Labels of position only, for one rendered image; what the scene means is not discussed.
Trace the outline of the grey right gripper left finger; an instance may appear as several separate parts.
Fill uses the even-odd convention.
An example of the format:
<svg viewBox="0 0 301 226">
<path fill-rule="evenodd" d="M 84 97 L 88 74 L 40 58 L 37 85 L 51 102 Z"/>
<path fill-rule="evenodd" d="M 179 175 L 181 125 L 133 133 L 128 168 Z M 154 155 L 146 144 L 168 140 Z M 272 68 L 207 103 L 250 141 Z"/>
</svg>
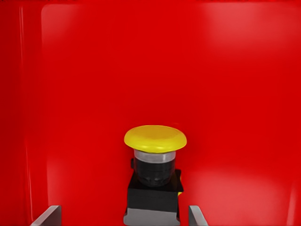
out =
<svg viewBox="0 0 301 226">
<path fill-rule="evenodd" d="M 50 206 L 30 226 L 62 226 L 62 207 Z"/>
</svg>

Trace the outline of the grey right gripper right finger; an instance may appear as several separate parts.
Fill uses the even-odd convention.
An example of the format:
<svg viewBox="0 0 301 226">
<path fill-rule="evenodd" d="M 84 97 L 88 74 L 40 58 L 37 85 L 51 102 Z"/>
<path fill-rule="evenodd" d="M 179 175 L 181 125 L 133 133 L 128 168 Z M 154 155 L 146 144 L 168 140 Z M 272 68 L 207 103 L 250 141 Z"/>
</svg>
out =
<svg viewBox="0 0 301 226">
<path fill-rule="evenodd" d="M 207 220 L 197 205 L 189 206 L 189 226 L 208 226 Z"/>
</svg>

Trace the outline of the red plastic bin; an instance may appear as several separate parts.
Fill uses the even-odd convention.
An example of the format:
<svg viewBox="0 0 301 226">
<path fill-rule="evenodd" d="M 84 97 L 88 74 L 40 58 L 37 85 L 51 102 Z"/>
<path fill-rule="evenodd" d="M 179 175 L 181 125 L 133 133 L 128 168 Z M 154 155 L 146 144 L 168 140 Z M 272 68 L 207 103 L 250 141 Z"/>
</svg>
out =
<svg viewBox="0 0 301 226">
<path fill-rule="evenodd" d="M 181 226 L 301 226 L 301 0 L 0 0 L 0 226 L 123 226 L 151 124 Z"/>
</svg>

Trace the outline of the yellow mushroom push button switch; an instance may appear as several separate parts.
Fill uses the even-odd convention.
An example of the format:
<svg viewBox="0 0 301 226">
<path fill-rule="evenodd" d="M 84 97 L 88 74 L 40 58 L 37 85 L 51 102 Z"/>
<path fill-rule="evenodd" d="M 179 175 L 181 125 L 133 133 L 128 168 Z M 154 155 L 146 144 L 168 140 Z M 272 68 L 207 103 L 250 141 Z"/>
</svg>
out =
<svg viewBox="0 0 301 226">
<path fill-rule="evenodd" d="M 126 226 L 179 226 L 179 195 L 184 189 L 176 152 L 187 138 L 178 129 L 143 125 L 130 129 L 124 142 L 134 151 L 127 188 Z"/>
</svg>

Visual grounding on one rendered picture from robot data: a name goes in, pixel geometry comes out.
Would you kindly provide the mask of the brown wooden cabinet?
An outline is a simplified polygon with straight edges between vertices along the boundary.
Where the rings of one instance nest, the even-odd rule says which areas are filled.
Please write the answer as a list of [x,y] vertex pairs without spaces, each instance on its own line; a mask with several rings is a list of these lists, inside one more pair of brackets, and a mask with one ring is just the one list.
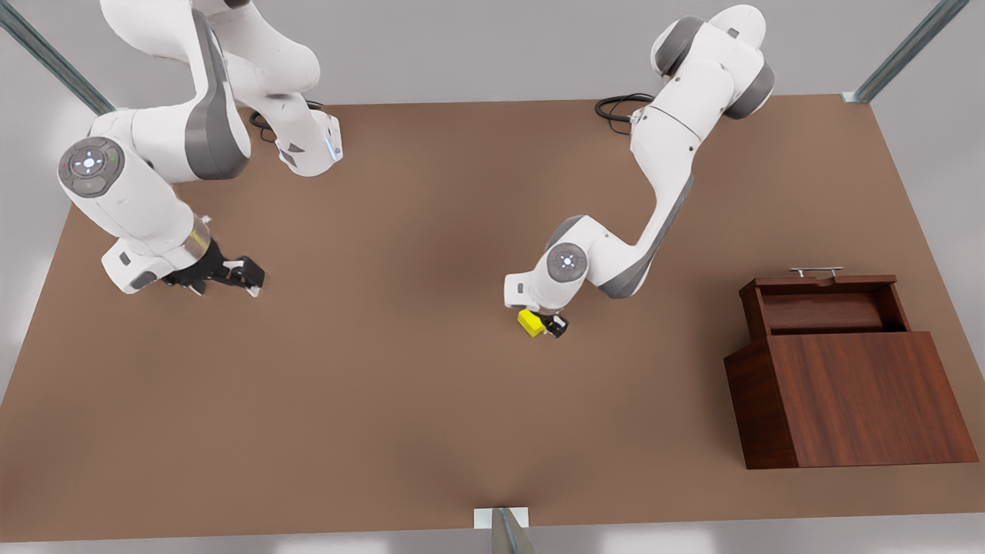
[[747,469],[978,462],[927,331],[750,338],[724,365]]

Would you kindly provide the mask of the silver frame post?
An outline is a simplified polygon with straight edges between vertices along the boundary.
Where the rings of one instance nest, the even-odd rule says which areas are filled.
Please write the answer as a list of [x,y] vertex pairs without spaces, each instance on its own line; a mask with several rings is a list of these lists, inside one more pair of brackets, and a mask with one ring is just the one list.
[[472,527],[490,531],[490,554],[537,554],[528,537],[528,507],[477,508]]
[[113,112],[116,107],[56,49],[38,29],[15,10],[9,0],[0,0],[0,28],[49,73],[53,74],[80,102],[96,115]]
[[854,91],[841,92],[844,104],[871,104],[912,60],[953,21],[971,0],[939,0],[907,37]]

§ Work request
If a line holds a picture, skip the picture and transcribe the rest of the material exactly.

§ Solved exercise
Labels of position only, for one rendered image; what the scene means is not discussed.
Trace the outline of the grey right gripper left finger; an instance may appear as several separate parts.
Fill uses the even-odd convention.
An example of the format:
<svg viewBox="0 0 301 226">
<path fill-rule="evenodd" d="M 84 97 L 88 74 L 40 58 L 37 85 L 51 102 Z"/>
<path fill-rule="evenodd" d="M 179 175 L 181 125 L 133 133 L 128 168 Z M 154 155 L 146 144 L 168 140 Z M 272 68 L 207 103 L 250 141 Z"/>
</svg>
out =
<svg viewBox="0 0 301 226">
<path fill-rule="evenodd" d="M 50 206 L 30 226 L 62 226 L 62 207 Z"/>
</svg>

Trace the outline of the grey right gripper right finger; an instance may appear as several separate parts.
Fill uses the even-odd convention.
An example of the format:
<svg viewBox="0 0 301 226">
<path fill-rule="evenodd" d="M 84 97 L 88 74 L 40 58 L 37 85 L 51 102 Z"/>
<path fill-rule="evenodd" d="M 179 175 L 181 125 L 133 133 L 128 168 Z M 154 155 L 146 144 L 168 140 Z M 272 68 L 207 103 L 250 141 Z"/>
</svg>
out =
<svg viewBox="0 0 301 226">
<path fill-rule="evenodd" d="M 207 220 L 197 205 L 189 206 L 189 226 L 208 226 Z"/>
</svg>

Trace the outline of the red plastic bin; an instance may appear as several separate parts.
Fill uses the even-odd convention.
An example of the format:
<svg viewBox="0 0 301 226">
<path fill-rule="evenodd" d="M 84 97 L 88 74 L 40 58 L 37 85 L 51 102 Z"/>
<path fill-rule="evenodd" d="M 179 175 L 181 125 L 133 133 L 128 168 Z M 154 155 L 146 144 L 168 140 Z M 272 68 L 207 103 L 250 141 Z"/>
</svg>
out =
<svg viewBox="0 0 301 226">
<path fill-rule="evenodd" d="M 181 226 L 301 226 L 301 0 L 0 0 L 0 226 L 123 226 L 151 124 Z"/>
</svg>

Trace the outline of the yellow mushroom push button switch; an instance may appear as several separate parts.
Fill uses the even-odd convention.
An example of the format:
<svg viewBox="0 0 301 226">
<path fill-rule="evenodd" d="M 84 97 L 88 74 L 40 58 L 37 85 L 51 102 Z"/>
<path fill-rule="evenodd" d="M 179 175 L 181 125 L 133 133 L 128 168 Z M 154 155 L 146 144 L 168 140 Z M 272 68 L 207 103 L 250 141 Z"/>
</svg>
out =
<svg viewBox="0 0 301 226">
<path fill-rule="evenodd" d="M 126 226 L 179 226 L 179 195 L 184 189 L 176 152 L 187 138 L 178 129 L 143 125 L 130 129 L 124 142 L 134 151 L 127 188 Z"/>
</svg>

Visual grounding on one rendered picture from robot data: a name goes in, pixel geometry comes out.
Would you kindly provide the mask of the brown wooden cabinet?
An outline is a simplified polygon with straight edges between vertices along the boundary.
Where the rings of one instance nest, the even-odd rule says which areas are filled.
Please write the answer as a list of [x,y] vertex pairs without spaces, each instance on its own line; a mask with several rings is a list of these lists, inside one more pair of brackets, and a mask with one ring is just the one list.
[[747,469],[978,462],[927,331],[750,338],[724,365]]

Would you kindly provide the mask of the silver frame post?
An outline is a simplified polygon with straight edges between vertices along the boundary.
Where the rings of one instance nest, the even-odd rule says which areas are filled.
Please write the answer as a list of [x,y] vertex pairs without spaces, each instance on its own line; a mask with several rings is a list of these lists, inside one more pair of brackets, and a mask with one ring is just the one list.
[[472,527],[490,531],[490,554],[537,554],[528,537],[528,507],[477,508]]
[[113,112],[116,107],[56,49],[38,29],[15,10],[9,0],[0,0],[0,28],[49,73],[53,74],[80,102],[96,115]]
[[854,91],[841,92],[844,104],[871,104],[912,60],[953,21],[971,0],[939,0],[907,37]]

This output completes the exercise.